Offer Letter, between Eidos Therapeutics, Inc. and Uma Sinha, dated June 1, 2016, as amended on May 24, 2018

EX-10.21 4 d613995dex1021.htm EX-10.21 EX-10.21

Exhibit 10.21

June 1, 2016

Uma Sinha, Ph.D.

Dear Uma,

Eidos Therapeutics, Inc. (the “Company”) is pleased to offer you employment on the following terms:

1. Position. Your initial title will be Chief Scientific Officer. Effective as of June 1, 2016, you will report to the Company’s CEO and you shall have such powers and duties as may from time to time be prescribed by the Chairman of the Board of Directors of the Company (the “Board”) or the President, provided that such duties are consistent with the position of Chief Scientific Officer or other positions that you may hold from time to time. This is initially a part-time position and you will be required to devote 3 days per week to the business and affairs of the Company. During your employment with the Company, you will not engage in any outside employment, consulting or other business activity (whether full-time or part-time) without the Company’s written consent, which shall not be unreasonably withheld, other than the for profit and non-profit consulting activities in which you currently engage (which have been previously disclosed to the Company), or any work for BridgeBio Pharma, LLC (“BridgeBio”) under that certain letter agreement dated June 10, 2016, provided that such consulting activities or future work for a non-profit do not materially interfere with your performance of duties to the Company under this letter agreement. By signing this letter agreement, you confirm to the Company that you have no contractual commitments or other legal obligations that would prohibit you from performing your duties for the Company.

2. Salary. The Company will pay you a starting salary beginning as of June 1, 2016 at the annual rate of $300,000, payable in accordance with the Company’s standard payroll schedule and subject to tax-related deductions and withholdings. This salary will be subject to adjustment pursuant to the Company’s employee compensation policies in effect from time to time.

3. Employee Benefits. You will be eligible to participate in or receive benefits under the Company’s employee benefit plans in effect from time to time (including, without limitation, any group health care plan when established), subject to the terms of such plans. If a group plan is not established or to the extent that you are not eligible to participate in such plan once established, the Company will reimburse the cost of your COBRA insurance or individual insurance plan until a group plan is set up in which you are eligible.

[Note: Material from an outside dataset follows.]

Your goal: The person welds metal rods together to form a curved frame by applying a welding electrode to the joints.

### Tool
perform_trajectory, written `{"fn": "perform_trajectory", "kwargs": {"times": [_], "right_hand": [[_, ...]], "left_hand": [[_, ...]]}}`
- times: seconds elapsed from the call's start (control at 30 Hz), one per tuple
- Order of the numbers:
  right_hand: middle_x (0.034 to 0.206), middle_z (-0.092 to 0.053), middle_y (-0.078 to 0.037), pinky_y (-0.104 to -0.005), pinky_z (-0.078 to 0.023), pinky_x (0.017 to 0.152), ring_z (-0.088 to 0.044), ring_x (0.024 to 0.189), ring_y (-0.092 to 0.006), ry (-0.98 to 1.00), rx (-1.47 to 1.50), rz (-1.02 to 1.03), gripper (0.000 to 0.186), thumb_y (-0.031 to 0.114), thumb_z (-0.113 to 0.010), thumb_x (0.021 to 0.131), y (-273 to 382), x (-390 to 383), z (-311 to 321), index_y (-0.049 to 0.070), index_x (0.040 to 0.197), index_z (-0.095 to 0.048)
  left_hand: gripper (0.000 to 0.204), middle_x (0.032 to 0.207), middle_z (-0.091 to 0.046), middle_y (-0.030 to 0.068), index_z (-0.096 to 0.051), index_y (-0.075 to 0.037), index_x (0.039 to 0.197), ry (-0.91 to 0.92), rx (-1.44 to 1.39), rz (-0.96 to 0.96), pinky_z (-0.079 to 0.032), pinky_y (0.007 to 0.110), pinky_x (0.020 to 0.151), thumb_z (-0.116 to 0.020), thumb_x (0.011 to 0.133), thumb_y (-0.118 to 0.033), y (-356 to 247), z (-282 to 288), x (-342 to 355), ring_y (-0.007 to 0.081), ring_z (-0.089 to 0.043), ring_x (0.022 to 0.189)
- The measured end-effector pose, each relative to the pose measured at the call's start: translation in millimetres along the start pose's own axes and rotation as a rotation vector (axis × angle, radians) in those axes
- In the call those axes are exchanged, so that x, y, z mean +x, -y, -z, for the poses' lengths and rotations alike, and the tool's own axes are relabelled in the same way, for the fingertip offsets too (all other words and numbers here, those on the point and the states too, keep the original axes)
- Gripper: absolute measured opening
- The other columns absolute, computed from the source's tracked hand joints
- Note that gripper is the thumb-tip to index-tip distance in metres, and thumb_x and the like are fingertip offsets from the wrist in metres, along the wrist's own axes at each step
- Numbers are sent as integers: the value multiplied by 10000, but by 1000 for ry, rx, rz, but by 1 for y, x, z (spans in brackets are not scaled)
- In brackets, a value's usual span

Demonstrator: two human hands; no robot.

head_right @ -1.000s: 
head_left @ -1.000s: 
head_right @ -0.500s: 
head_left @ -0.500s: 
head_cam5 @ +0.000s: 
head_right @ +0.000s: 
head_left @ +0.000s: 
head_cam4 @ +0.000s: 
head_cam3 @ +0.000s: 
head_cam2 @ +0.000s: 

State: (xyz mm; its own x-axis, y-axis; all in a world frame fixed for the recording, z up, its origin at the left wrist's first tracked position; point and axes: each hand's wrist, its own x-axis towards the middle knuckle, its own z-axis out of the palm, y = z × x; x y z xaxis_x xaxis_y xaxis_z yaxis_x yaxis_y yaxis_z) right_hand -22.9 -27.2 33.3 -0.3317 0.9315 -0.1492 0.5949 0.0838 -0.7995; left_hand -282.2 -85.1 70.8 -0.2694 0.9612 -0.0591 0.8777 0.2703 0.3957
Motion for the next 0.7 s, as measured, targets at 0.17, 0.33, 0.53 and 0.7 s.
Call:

4. Stock Award. Subject to the approval of the Board, you will be issued a stock award consisting of 95,480 shares of the Company’s Common Stock (the “Stock Award”) (this amount is equal to approximately 0.95% of the Company’s fully-diluted equity as of the date of issuance, assuming the purchase of an aggregate of $8,000,000 in the Company’s Series Seed Preferred Stock by BridgeBio at a purchase price of $1.3248 per share) at a purchase price per share equal to 100% of the fair market value of the Company’s Common Stock on the issuance date, as determined by the Board or the Compensation Committee, which determination and issuance dates shall occur as promptly as practicable following your acceptance of this offer. The shares issued under the Stock Award will be subject to the terms and conditions applicable to awards granted under the Eidos Therapeutics, Inc. 2016 Equity Incentive Plan (the “Plan”), as described in the Plan and the applicable stock award agreement, copies of which have been provided to you. The shares issued under the Stock Award will be fully vested upon issuance; provided, that in the event of any termination of your continuous service relationship with the Company, the Company shall have the option to repurchase the shares issued under the Stock Award at the fair market value of such shares on the date of repurchase (as determined under the Plan) (the “Repurchase Right”); provided, however, that the Repurchase Right shall lapse as to 25% of the shares after 12 months of your continuous service for the Company, commencing as of June 1, 2016, and the Repurchase Right shall lapse as to the remaining 75% of the shares in equal monthly installments over the next 36 months of your continuous service for the Company, as described in the applicable stock award agreement.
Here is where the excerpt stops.